Reproduce each line from the records that holds "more".

_ _ _ _

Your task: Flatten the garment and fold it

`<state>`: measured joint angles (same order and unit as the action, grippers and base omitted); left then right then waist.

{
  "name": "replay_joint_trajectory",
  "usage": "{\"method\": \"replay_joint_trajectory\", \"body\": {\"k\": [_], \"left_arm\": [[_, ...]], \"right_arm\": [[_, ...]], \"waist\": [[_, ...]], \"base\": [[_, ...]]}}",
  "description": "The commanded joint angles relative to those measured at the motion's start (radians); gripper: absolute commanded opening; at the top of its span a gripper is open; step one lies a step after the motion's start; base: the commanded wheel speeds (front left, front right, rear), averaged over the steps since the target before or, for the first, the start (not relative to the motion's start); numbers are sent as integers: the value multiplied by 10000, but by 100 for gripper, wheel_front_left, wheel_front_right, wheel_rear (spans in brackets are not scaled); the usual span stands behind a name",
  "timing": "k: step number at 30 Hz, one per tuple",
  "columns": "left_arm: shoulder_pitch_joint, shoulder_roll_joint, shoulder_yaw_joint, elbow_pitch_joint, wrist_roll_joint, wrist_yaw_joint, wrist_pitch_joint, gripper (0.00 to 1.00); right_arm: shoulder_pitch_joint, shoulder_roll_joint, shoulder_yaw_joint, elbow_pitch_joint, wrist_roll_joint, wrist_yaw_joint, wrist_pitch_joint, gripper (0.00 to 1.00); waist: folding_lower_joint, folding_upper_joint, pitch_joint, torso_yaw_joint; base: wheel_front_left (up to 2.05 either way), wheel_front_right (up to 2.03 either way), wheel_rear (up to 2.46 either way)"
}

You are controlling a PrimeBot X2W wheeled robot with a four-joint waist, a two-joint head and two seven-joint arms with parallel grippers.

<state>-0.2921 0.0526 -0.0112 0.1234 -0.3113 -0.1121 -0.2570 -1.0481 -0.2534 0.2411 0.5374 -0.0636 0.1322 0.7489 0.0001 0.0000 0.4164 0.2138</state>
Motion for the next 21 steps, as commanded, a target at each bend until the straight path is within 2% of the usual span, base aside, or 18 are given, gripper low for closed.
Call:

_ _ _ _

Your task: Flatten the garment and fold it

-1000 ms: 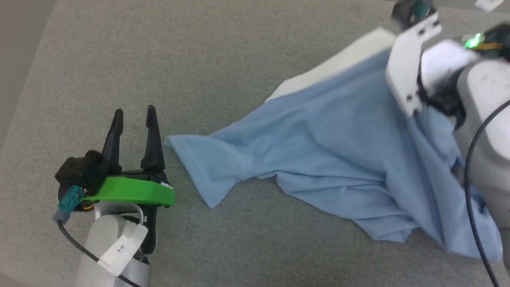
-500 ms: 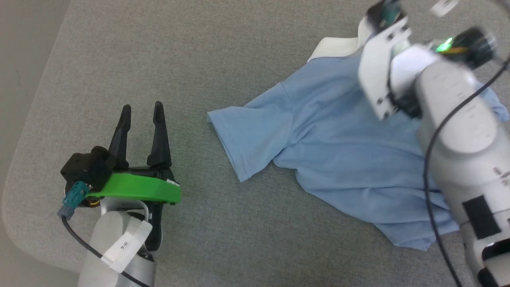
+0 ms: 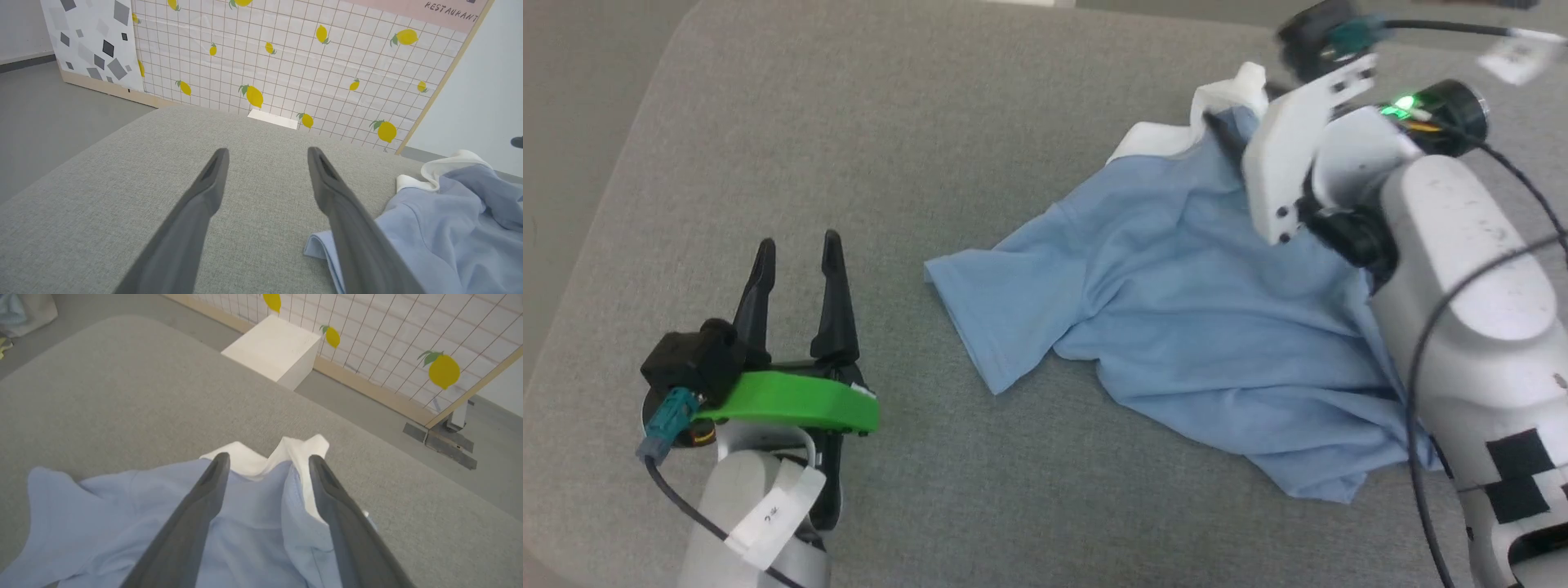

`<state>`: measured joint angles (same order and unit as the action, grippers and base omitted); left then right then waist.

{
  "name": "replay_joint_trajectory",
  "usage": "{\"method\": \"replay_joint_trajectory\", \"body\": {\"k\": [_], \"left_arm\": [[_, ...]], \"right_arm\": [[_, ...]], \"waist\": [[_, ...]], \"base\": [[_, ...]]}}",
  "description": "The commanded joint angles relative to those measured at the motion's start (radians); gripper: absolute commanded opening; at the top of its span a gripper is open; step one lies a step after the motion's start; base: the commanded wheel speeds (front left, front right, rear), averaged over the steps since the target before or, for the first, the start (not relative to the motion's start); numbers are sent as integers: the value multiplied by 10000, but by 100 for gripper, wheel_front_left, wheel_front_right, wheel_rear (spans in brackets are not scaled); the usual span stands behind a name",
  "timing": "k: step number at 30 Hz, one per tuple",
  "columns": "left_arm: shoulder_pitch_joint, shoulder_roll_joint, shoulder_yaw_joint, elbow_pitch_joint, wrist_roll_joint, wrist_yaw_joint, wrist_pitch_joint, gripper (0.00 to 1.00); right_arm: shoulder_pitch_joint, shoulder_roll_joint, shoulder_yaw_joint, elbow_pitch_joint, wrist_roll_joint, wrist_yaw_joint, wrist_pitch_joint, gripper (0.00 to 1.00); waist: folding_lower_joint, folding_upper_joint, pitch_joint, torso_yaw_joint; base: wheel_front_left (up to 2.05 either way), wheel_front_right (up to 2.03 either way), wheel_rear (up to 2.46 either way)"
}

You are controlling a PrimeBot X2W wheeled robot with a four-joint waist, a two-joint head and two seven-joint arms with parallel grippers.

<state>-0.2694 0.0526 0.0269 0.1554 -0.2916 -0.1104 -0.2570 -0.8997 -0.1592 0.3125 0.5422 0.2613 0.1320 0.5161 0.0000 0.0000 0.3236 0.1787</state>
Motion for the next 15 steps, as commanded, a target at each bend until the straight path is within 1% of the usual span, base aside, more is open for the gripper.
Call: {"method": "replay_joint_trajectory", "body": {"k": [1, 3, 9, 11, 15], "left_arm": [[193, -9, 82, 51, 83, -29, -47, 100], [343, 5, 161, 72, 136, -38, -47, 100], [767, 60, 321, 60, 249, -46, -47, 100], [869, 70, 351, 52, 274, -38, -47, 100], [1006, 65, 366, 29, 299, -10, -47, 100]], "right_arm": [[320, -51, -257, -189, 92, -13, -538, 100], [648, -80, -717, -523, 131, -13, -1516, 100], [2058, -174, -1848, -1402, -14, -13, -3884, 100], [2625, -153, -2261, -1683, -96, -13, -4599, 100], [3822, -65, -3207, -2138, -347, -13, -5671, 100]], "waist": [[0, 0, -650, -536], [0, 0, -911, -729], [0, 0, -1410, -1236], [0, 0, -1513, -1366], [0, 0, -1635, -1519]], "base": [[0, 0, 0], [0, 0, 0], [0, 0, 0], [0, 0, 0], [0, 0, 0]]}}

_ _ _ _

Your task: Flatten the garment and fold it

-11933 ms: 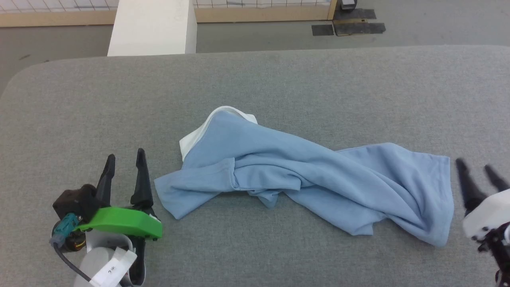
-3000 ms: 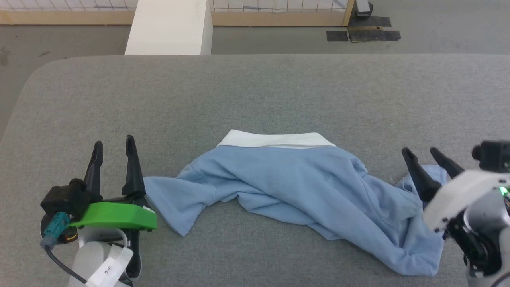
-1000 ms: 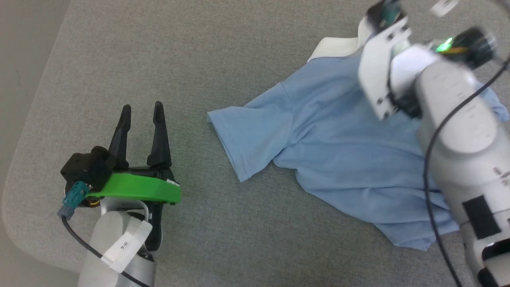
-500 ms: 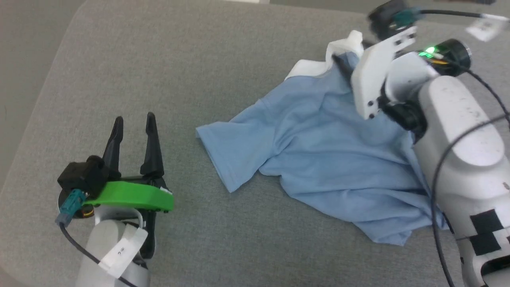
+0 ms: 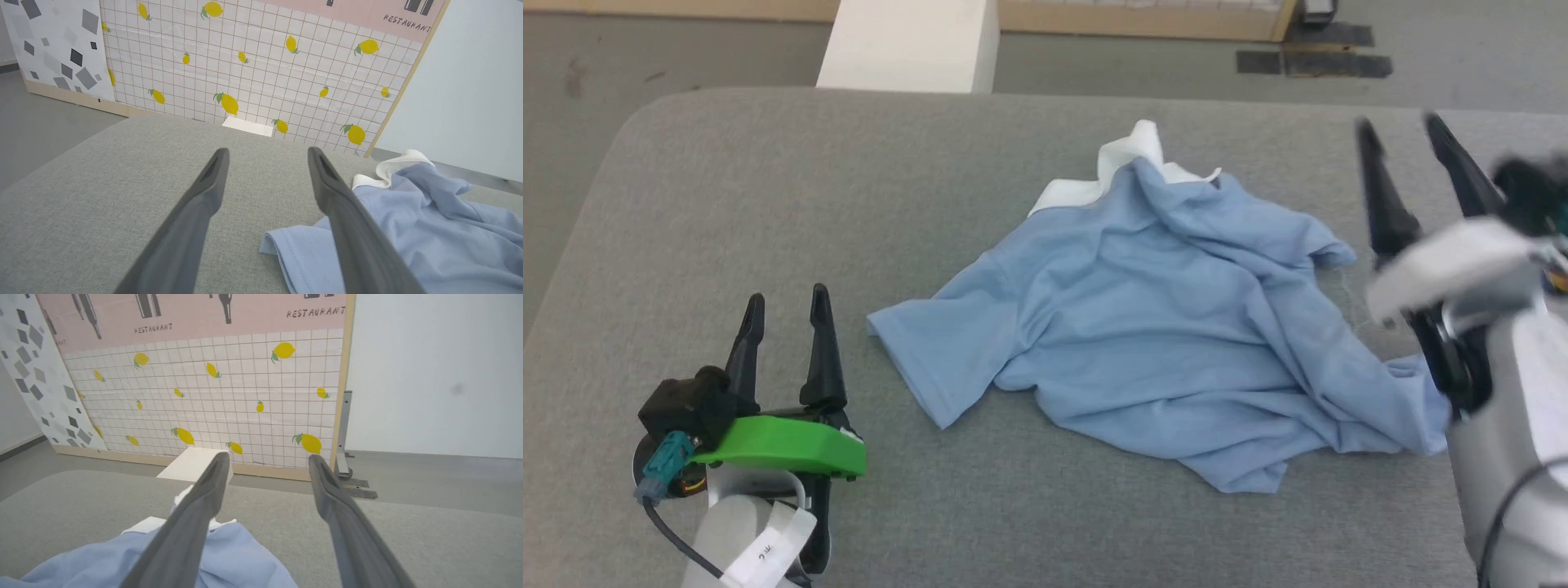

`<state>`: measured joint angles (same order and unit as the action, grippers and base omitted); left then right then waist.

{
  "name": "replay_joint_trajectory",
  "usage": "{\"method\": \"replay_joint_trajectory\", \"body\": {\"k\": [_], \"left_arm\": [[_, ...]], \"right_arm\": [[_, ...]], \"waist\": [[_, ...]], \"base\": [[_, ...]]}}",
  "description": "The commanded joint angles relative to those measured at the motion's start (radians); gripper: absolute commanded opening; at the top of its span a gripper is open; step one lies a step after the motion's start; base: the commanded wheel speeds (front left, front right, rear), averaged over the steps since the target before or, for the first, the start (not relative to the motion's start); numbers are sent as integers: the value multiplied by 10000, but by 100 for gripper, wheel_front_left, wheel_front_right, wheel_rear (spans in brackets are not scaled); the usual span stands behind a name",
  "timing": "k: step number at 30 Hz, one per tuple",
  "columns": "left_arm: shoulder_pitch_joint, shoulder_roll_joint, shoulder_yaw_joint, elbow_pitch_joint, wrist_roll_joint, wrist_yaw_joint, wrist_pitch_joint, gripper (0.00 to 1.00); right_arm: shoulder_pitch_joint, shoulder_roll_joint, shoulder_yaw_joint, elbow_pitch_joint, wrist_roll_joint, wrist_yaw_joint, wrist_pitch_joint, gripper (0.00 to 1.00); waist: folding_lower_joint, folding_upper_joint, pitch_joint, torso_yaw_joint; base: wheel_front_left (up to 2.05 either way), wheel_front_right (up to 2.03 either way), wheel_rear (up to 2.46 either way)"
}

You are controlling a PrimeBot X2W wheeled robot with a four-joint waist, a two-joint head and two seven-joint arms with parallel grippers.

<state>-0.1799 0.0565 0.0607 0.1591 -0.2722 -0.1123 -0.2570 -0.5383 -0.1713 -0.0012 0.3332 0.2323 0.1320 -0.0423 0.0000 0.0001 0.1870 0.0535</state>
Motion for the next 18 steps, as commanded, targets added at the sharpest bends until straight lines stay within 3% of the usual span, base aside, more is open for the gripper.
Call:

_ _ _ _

## OUTPUT OF THE TASK
Motion for the next 15 steps, as commanded, a target at each bend until the straight path is within 1% of the usual span, base aside, more is open for the gripper.
Motion for the next 18 steps, as commanded, targets added at the sharpest bends until straight lines stay within 3% of the usual span, base aside, more is open for the gripper.

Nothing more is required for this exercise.